RECORDS SHOWN ▸
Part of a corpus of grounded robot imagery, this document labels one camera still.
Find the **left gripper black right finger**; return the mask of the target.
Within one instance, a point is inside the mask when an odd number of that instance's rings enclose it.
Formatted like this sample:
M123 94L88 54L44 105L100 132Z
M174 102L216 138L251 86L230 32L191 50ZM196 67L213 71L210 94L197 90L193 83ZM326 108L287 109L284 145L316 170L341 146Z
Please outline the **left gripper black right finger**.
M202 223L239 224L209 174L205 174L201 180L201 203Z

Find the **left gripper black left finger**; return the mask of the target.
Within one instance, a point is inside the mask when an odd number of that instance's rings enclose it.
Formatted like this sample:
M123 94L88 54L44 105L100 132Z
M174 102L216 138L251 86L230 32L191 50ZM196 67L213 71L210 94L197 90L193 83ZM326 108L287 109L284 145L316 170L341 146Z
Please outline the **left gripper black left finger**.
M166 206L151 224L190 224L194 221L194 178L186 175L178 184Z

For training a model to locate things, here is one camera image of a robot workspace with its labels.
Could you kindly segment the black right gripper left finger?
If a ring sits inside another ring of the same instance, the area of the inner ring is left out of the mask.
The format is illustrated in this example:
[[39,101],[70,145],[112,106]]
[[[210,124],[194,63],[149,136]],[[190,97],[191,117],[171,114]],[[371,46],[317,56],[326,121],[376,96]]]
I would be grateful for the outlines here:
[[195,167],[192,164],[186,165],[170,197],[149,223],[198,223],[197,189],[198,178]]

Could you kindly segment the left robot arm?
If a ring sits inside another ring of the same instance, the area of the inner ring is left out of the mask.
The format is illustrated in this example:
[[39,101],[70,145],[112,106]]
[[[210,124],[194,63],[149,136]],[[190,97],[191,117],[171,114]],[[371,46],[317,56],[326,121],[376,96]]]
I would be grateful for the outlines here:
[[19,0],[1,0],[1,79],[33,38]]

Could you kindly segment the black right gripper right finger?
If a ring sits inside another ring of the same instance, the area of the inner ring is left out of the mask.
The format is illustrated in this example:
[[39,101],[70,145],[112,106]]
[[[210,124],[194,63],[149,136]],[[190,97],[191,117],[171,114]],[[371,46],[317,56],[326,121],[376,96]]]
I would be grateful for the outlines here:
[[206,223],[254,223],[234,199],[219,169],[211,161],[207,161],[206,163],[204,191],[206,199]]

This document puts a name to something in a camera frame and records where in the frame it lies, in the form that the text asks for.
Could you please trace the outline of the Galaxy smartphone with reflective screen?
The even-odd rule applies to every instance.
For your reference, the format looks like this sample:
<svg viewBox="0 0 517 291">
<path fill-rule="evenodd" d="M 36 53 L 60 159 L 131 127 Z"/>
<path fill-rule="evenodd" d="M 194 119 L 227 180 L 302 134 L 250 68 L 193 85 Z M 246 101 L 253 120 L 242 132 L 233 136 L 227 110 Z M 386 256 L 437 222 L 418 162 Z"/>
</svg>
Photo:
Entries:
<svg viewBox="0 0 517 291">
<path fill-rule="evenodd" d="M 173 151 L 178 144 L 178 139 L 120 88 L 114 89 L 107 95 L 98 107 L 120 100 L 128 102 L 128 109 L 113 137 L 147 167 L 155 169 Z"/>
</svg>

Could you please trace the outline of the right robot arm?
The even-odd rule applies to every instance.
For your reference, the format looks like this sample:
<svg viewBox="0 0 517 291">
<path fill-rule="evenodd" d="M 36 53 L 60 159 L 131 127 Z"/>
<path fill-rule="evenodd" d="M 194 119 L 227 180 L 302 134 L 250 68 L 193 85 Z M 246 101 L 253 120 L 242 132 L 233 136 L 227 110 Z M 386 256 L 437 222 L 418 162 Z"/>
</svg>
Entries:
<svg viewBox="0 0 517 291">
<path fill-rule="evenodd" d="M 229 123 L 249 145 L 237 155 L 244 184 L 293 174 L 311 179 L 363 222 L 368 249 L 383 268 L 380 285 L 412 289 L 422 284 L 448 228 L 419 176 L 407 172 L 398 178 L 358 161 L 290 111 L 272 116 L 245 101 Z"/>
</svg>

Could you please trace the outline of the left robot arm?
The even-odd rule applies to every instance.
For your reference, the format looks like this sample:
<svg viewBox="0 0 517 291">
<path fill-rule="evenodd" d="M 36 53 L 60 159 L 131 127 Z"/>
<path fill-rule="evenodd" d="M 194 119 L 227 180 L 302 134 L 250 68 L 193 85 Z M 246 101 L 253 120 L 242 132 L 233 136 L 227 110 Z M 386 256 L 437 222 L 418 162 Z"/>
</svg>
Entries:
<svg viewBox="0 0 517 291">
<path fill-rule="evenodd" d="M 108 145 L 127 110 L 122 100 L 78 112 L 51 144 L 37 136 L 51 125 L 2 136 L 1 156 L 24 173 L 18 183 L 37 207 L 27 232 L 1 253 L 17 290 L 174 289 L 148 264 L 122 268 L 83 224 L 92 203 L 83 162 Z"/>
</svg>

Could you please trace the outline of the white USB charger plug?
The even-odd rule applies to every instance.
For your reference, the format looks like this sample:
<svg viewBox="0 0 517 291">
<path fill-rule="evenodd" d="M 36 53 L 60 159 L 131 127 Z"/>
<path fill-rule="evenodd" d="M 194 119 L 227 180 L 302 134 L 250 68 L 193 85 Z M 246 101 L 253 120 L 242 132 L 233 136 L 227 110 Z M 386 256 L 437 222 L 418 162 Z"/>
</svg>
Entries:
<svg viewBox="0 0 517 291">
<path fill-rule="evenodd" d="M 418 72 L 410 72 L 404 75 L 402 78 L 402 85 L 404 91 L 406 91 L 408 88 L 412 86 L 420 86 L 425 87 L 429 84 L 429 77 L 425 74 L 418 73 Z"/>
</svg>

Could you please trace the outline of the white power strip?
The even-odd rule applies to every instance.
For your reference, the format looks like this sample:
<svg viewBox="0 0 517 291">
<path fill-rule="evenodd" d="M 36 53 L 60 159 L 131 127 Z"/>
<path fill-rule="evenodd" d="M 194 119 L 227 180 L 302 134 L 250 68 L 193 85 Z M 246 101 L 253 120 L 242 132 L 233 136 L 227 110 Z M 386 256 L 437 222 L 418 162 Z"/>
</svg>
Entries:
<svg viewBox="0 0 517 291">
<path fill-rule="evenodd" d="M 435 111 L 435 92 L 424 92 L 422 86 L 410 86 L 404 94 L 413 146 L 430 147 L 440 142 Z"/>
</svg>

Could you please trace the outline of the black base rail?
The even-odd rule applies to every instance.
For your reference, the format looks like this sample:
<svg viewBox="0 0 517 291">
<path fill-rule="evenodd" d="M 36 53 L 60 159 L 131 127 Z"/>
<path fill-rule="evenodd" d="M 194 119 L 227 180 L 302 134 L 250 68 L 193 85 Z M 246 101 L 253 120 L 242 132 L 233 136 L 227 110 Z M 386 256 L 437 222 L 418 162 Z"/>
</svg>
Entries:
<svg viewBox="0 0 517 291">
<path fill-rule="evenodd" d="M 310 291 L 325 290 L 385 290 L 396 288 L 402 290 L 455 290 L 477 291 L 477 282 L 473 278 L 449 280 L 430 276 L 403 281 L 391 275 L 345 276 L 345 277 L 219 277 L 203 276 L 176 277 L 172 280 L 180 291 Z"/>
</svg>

TO DO ▸ Copy the records above exactly as they appear.

EXPECTED ANSWER ▸
Part of a corpus of grounded robot imagery, this document labels one camera still.
Find the **left gripper black right finger**; return the mask of the target.
Within one instance, a point is inside the mask when an odd number of that instance's rings enclose it.
Formatted like this sample:
M123 94L88 54L44 105L100 132Z
M174 102L216 138L251 86L230 32L191 50ZM196 67L213 71L210 94L197 90L193 83ZM326 108L287 109L284 145L316 170L341 146Z
Please outline the **left gripper black right finger**.
M202 223L239 224L209 174L205 174L201 180L201 203Z

Find the **left gripper black left finger**; return the mask of the target.
Within one instance, a point is inside the mask when an odd number of that instance's rings enclose it.
Formatted like this sample:
M123 94L88 54L44 105L100 132Z
M174 102L216 138L251 86L230 32L191 50ZM196 67L213 71L210 94L197 90L193 83ZM326 108L287 109L284 145L316 170L341 146Z
Please outline the **left gripper black left finger**.
M166 206L151 224L190 224L194 221L194 178L186 175L178 184Z

For training a model to locate things, here is one camera image of a robot workspace with its labels.
Could you kindly segment the black right gripper left finger?
If a ring sits inside another ring of the same instance, the area of the inner ring is left out of the mask.
The format is illustrated in this example:
[[39,101],[70,145],[112,106]]
[[[210,124],[194,63],[149,136]],[[190,97],[191,117],[171,114]],[[371,46],[317,56],[326,121],[376,96]]]
I would be grateful for the outlines here:
[[195,167],[192,164],[186,165],[170,197],[149,223],[198,223],[197,189],[198,178]]

Could you kindly segment the left robot arm?
If a ring sits inside another ring of the same instance, the area of the inner ring is left out of the mask.
The format is illustrated in this example:
[[39,101],[70,145],[112,106]]
[[[210,124],[194,63],[149,136]],[[190,97],[191,117],[171,114]],[[371,46],[317,56],[326,121],[376,96]]]
I would be grateful for the outlines here:
[[19,0],[1,0],[1,79],[33,38]]

Could you kindly segment the black right gripper right finger?
If a ring sits inside another ring of the same instance, the area of the inner ring is left out of the mask.
The format is illustrated in this example:
[[39,101],[70,145],[112,106]]
[[[210,124],[194,63],[149,136]],[[190,97],[191,117],[171,114]],[[371,46],[317,56],[326,121],[376,96]]]
I would be grateful for the outlines here:
[[206,223],[254,223],[234,199],[219,169],[211,161],[207,161],[206,163],[204,191],[206,199]]

This document puts a name to something in a camera frame and records where in the frame it lies, in the form that the text asks for.
Could you please trace the outline of the Galaxy smartphone with reflective screen?
The even-odd rule applies to every instance.
For your reference, the format looks like this sample:
<svg viewBox="0 0 517 291">
<path fill-rule="evenodd" d="M 36 53 L 60 159 L 131 127 Z"/>
<path fill-rule="evenodd" d="M 194 119 L 227 180 L 302 134 L 250 68 L 193 85 Z M 246 101 L 253 120 L 242 132 L 233 136 L 227 110 Z M 386 256 L 437 222 L 418 162 Z"/>
</svg>
Photo:
Entries:
<svg viewBox="0 0 517 291">
<path fill-rule="evenodd" d="M 173 151 L 178 144 L 178 139 L 120 88 L 114 89 L 107 95 L 98 107 L 120 100 L 128 102 L 128 109 L 113 137 L 147 167 L 155 169 Z"/>
</svg>

Could you please trace the outline of the right robot arm?
The even-odd rule applies to every instance.
For your reference, the format looks like this sample:
<svg viewBox="0 0 517 291">
<path fill-rule="evenodd" d="M 36 53 L 60 159 L 131 127 Z"/>
<path fill-rule="evenodd" d="M 194 119 L 227 180 L 302 134 L 250 68 L 193 85 Z M 246 101 L 253 120 L 242 132 L 233 136 L 227 110 Z M 386 256 L 437 222 L 418 162 Z"/>
</svg>
Entries:
<svg viewBox="0 0 517 291">
<path fill-rule="evenodd" d="M 229 123 L 249 145 L 237 155 L 244 184 L 293 174 L 311 179 L 363 222 L 368 249 L 383 268 L 380 285 L 412 289 L 422 284 L 448 228 L 419 176 L 407 172 L 398 178 L 358 161 L 290 111 L 272 116 L 245 101 Z"/>
</svg>

Could you please trace the outline of the left robot arm?
The even-odd rule applies to every instance.
For your reference, the format looks like this sample:
<svg viewBox="0 0 517 291">
<path fill-rule="evenodd" d="M 36 53 L 60 159 L 131 127 Z"/>
<path fill-rule="evenodd" d="M 194 119 L 227 180 L 302 134 L 250 68 L 193 85 Z M 246 101 L 253 120 L 242 132 L 233 136 L 227 110 Z M 386 256 L 437 222 L 418 162 Z"/>
</svg>
Entries:
<svg viewBox="0 0 517 291">
<path fill-rule="evenodd" d="M 108 145 L 127 110 L 122 100 L 78 112 L 51 144 L 37 136 L 51 125 L 2 136 L 1 156 L 24 173 L 18 183 L 37 207 L 27 232 L 1 253 L 17 290 L 174 289 L 148 264 L 122 268 L 83 224 L 92 203 L 83 162 Z"/>
</svg>

Could you please trace the outline of the white USB charger plug?
The even-odd rule applies to every instance.
For your reference, the format looks like this sample:
<svg viewBox="0 0 517 291">
<path fill-rule="evenodd" d="M 36 53 L 60 159 L 131 127 Z"/>
<path fill-rule="evenodd" d="M 194 119 L 227 180 L 302 134 L 250 68 L 193 85 Z M 246 101 L 253 120 L 242 132 L 233 136 L 227 110 Z M 386 256 L 437 222 L 418 162 Z"/>
</svg>
Entries:
<svg viewBox="0 0 517 291">
<path fill-rule="evenodd" d="M 418 72 L 410 72 L 404 75 L 402 78 L 402 85 L 404 91 L 406 91 L 408 88 L 412 86 L 420 86 L 425 87 L 429 84 L 429 77 L 425 74 L 418 73 Z"/>
</svg>

Could you please trace the outline of the white power strip?
The even-odd rule applies to every instance.
For your reference, the format looks like this sample:
<svg viewBox="0 0 517 291">
<path fill-rule="evenodd" d="M 36 53 L 60 159 L 131 127 Z"/>
<path fill-rule="evenodd" d="M 194 119 L 227 180 L 302 134 L 250 68 L 193 85 Z M 246 101 L 253 120 L 242 132 L 233 136 L 227 110 Z M 386 256 L 437 222 L 418 162 Z"/>
</svg>
Entries:
<svg viewBox="0 0 517 291">
<path fill-rule="evenodd" d="M 435 111 L 435 92 L 424 92 L 422 86 L 410 86 L 404 94 L 413 146 L 430 147 L 440 142 Z"/>
</svg>

Could you please trace the outline of the black base rail?
The even-odd rule applies to every instance.
For your reference, the format looks like this sample:
<svg viewBox="0 0 517 291">
<path fill-rule="evenodd" d="M 36 53 L 60 159 L 131 127 Z"/>
<path fill-rule="evenodd" d="M 194 119 L 227 180 L 302 134 L 250 68 L 193 85 Z M 246 101 L 253 120 L 242 132 L 233 136 L 227 110 Z M 386 256 L 437 222 L 418 162 Z"/>
</svg>
Entries:
<svg viewBox="0 0 517 291">
<path fill-rule="evenodd" d="M 310 291 L 325 290 L 385 290 L 396 288 L 402 290 L 455 290 L 477 291 L 477 282 L 473 278 L 449 280 L 430 276 L 403 281 L 391 275 L 345 276 L 345 277 L 219 277 L 203 276 L 176 277 L 172 280 L 180 291 Z"/>
</svg>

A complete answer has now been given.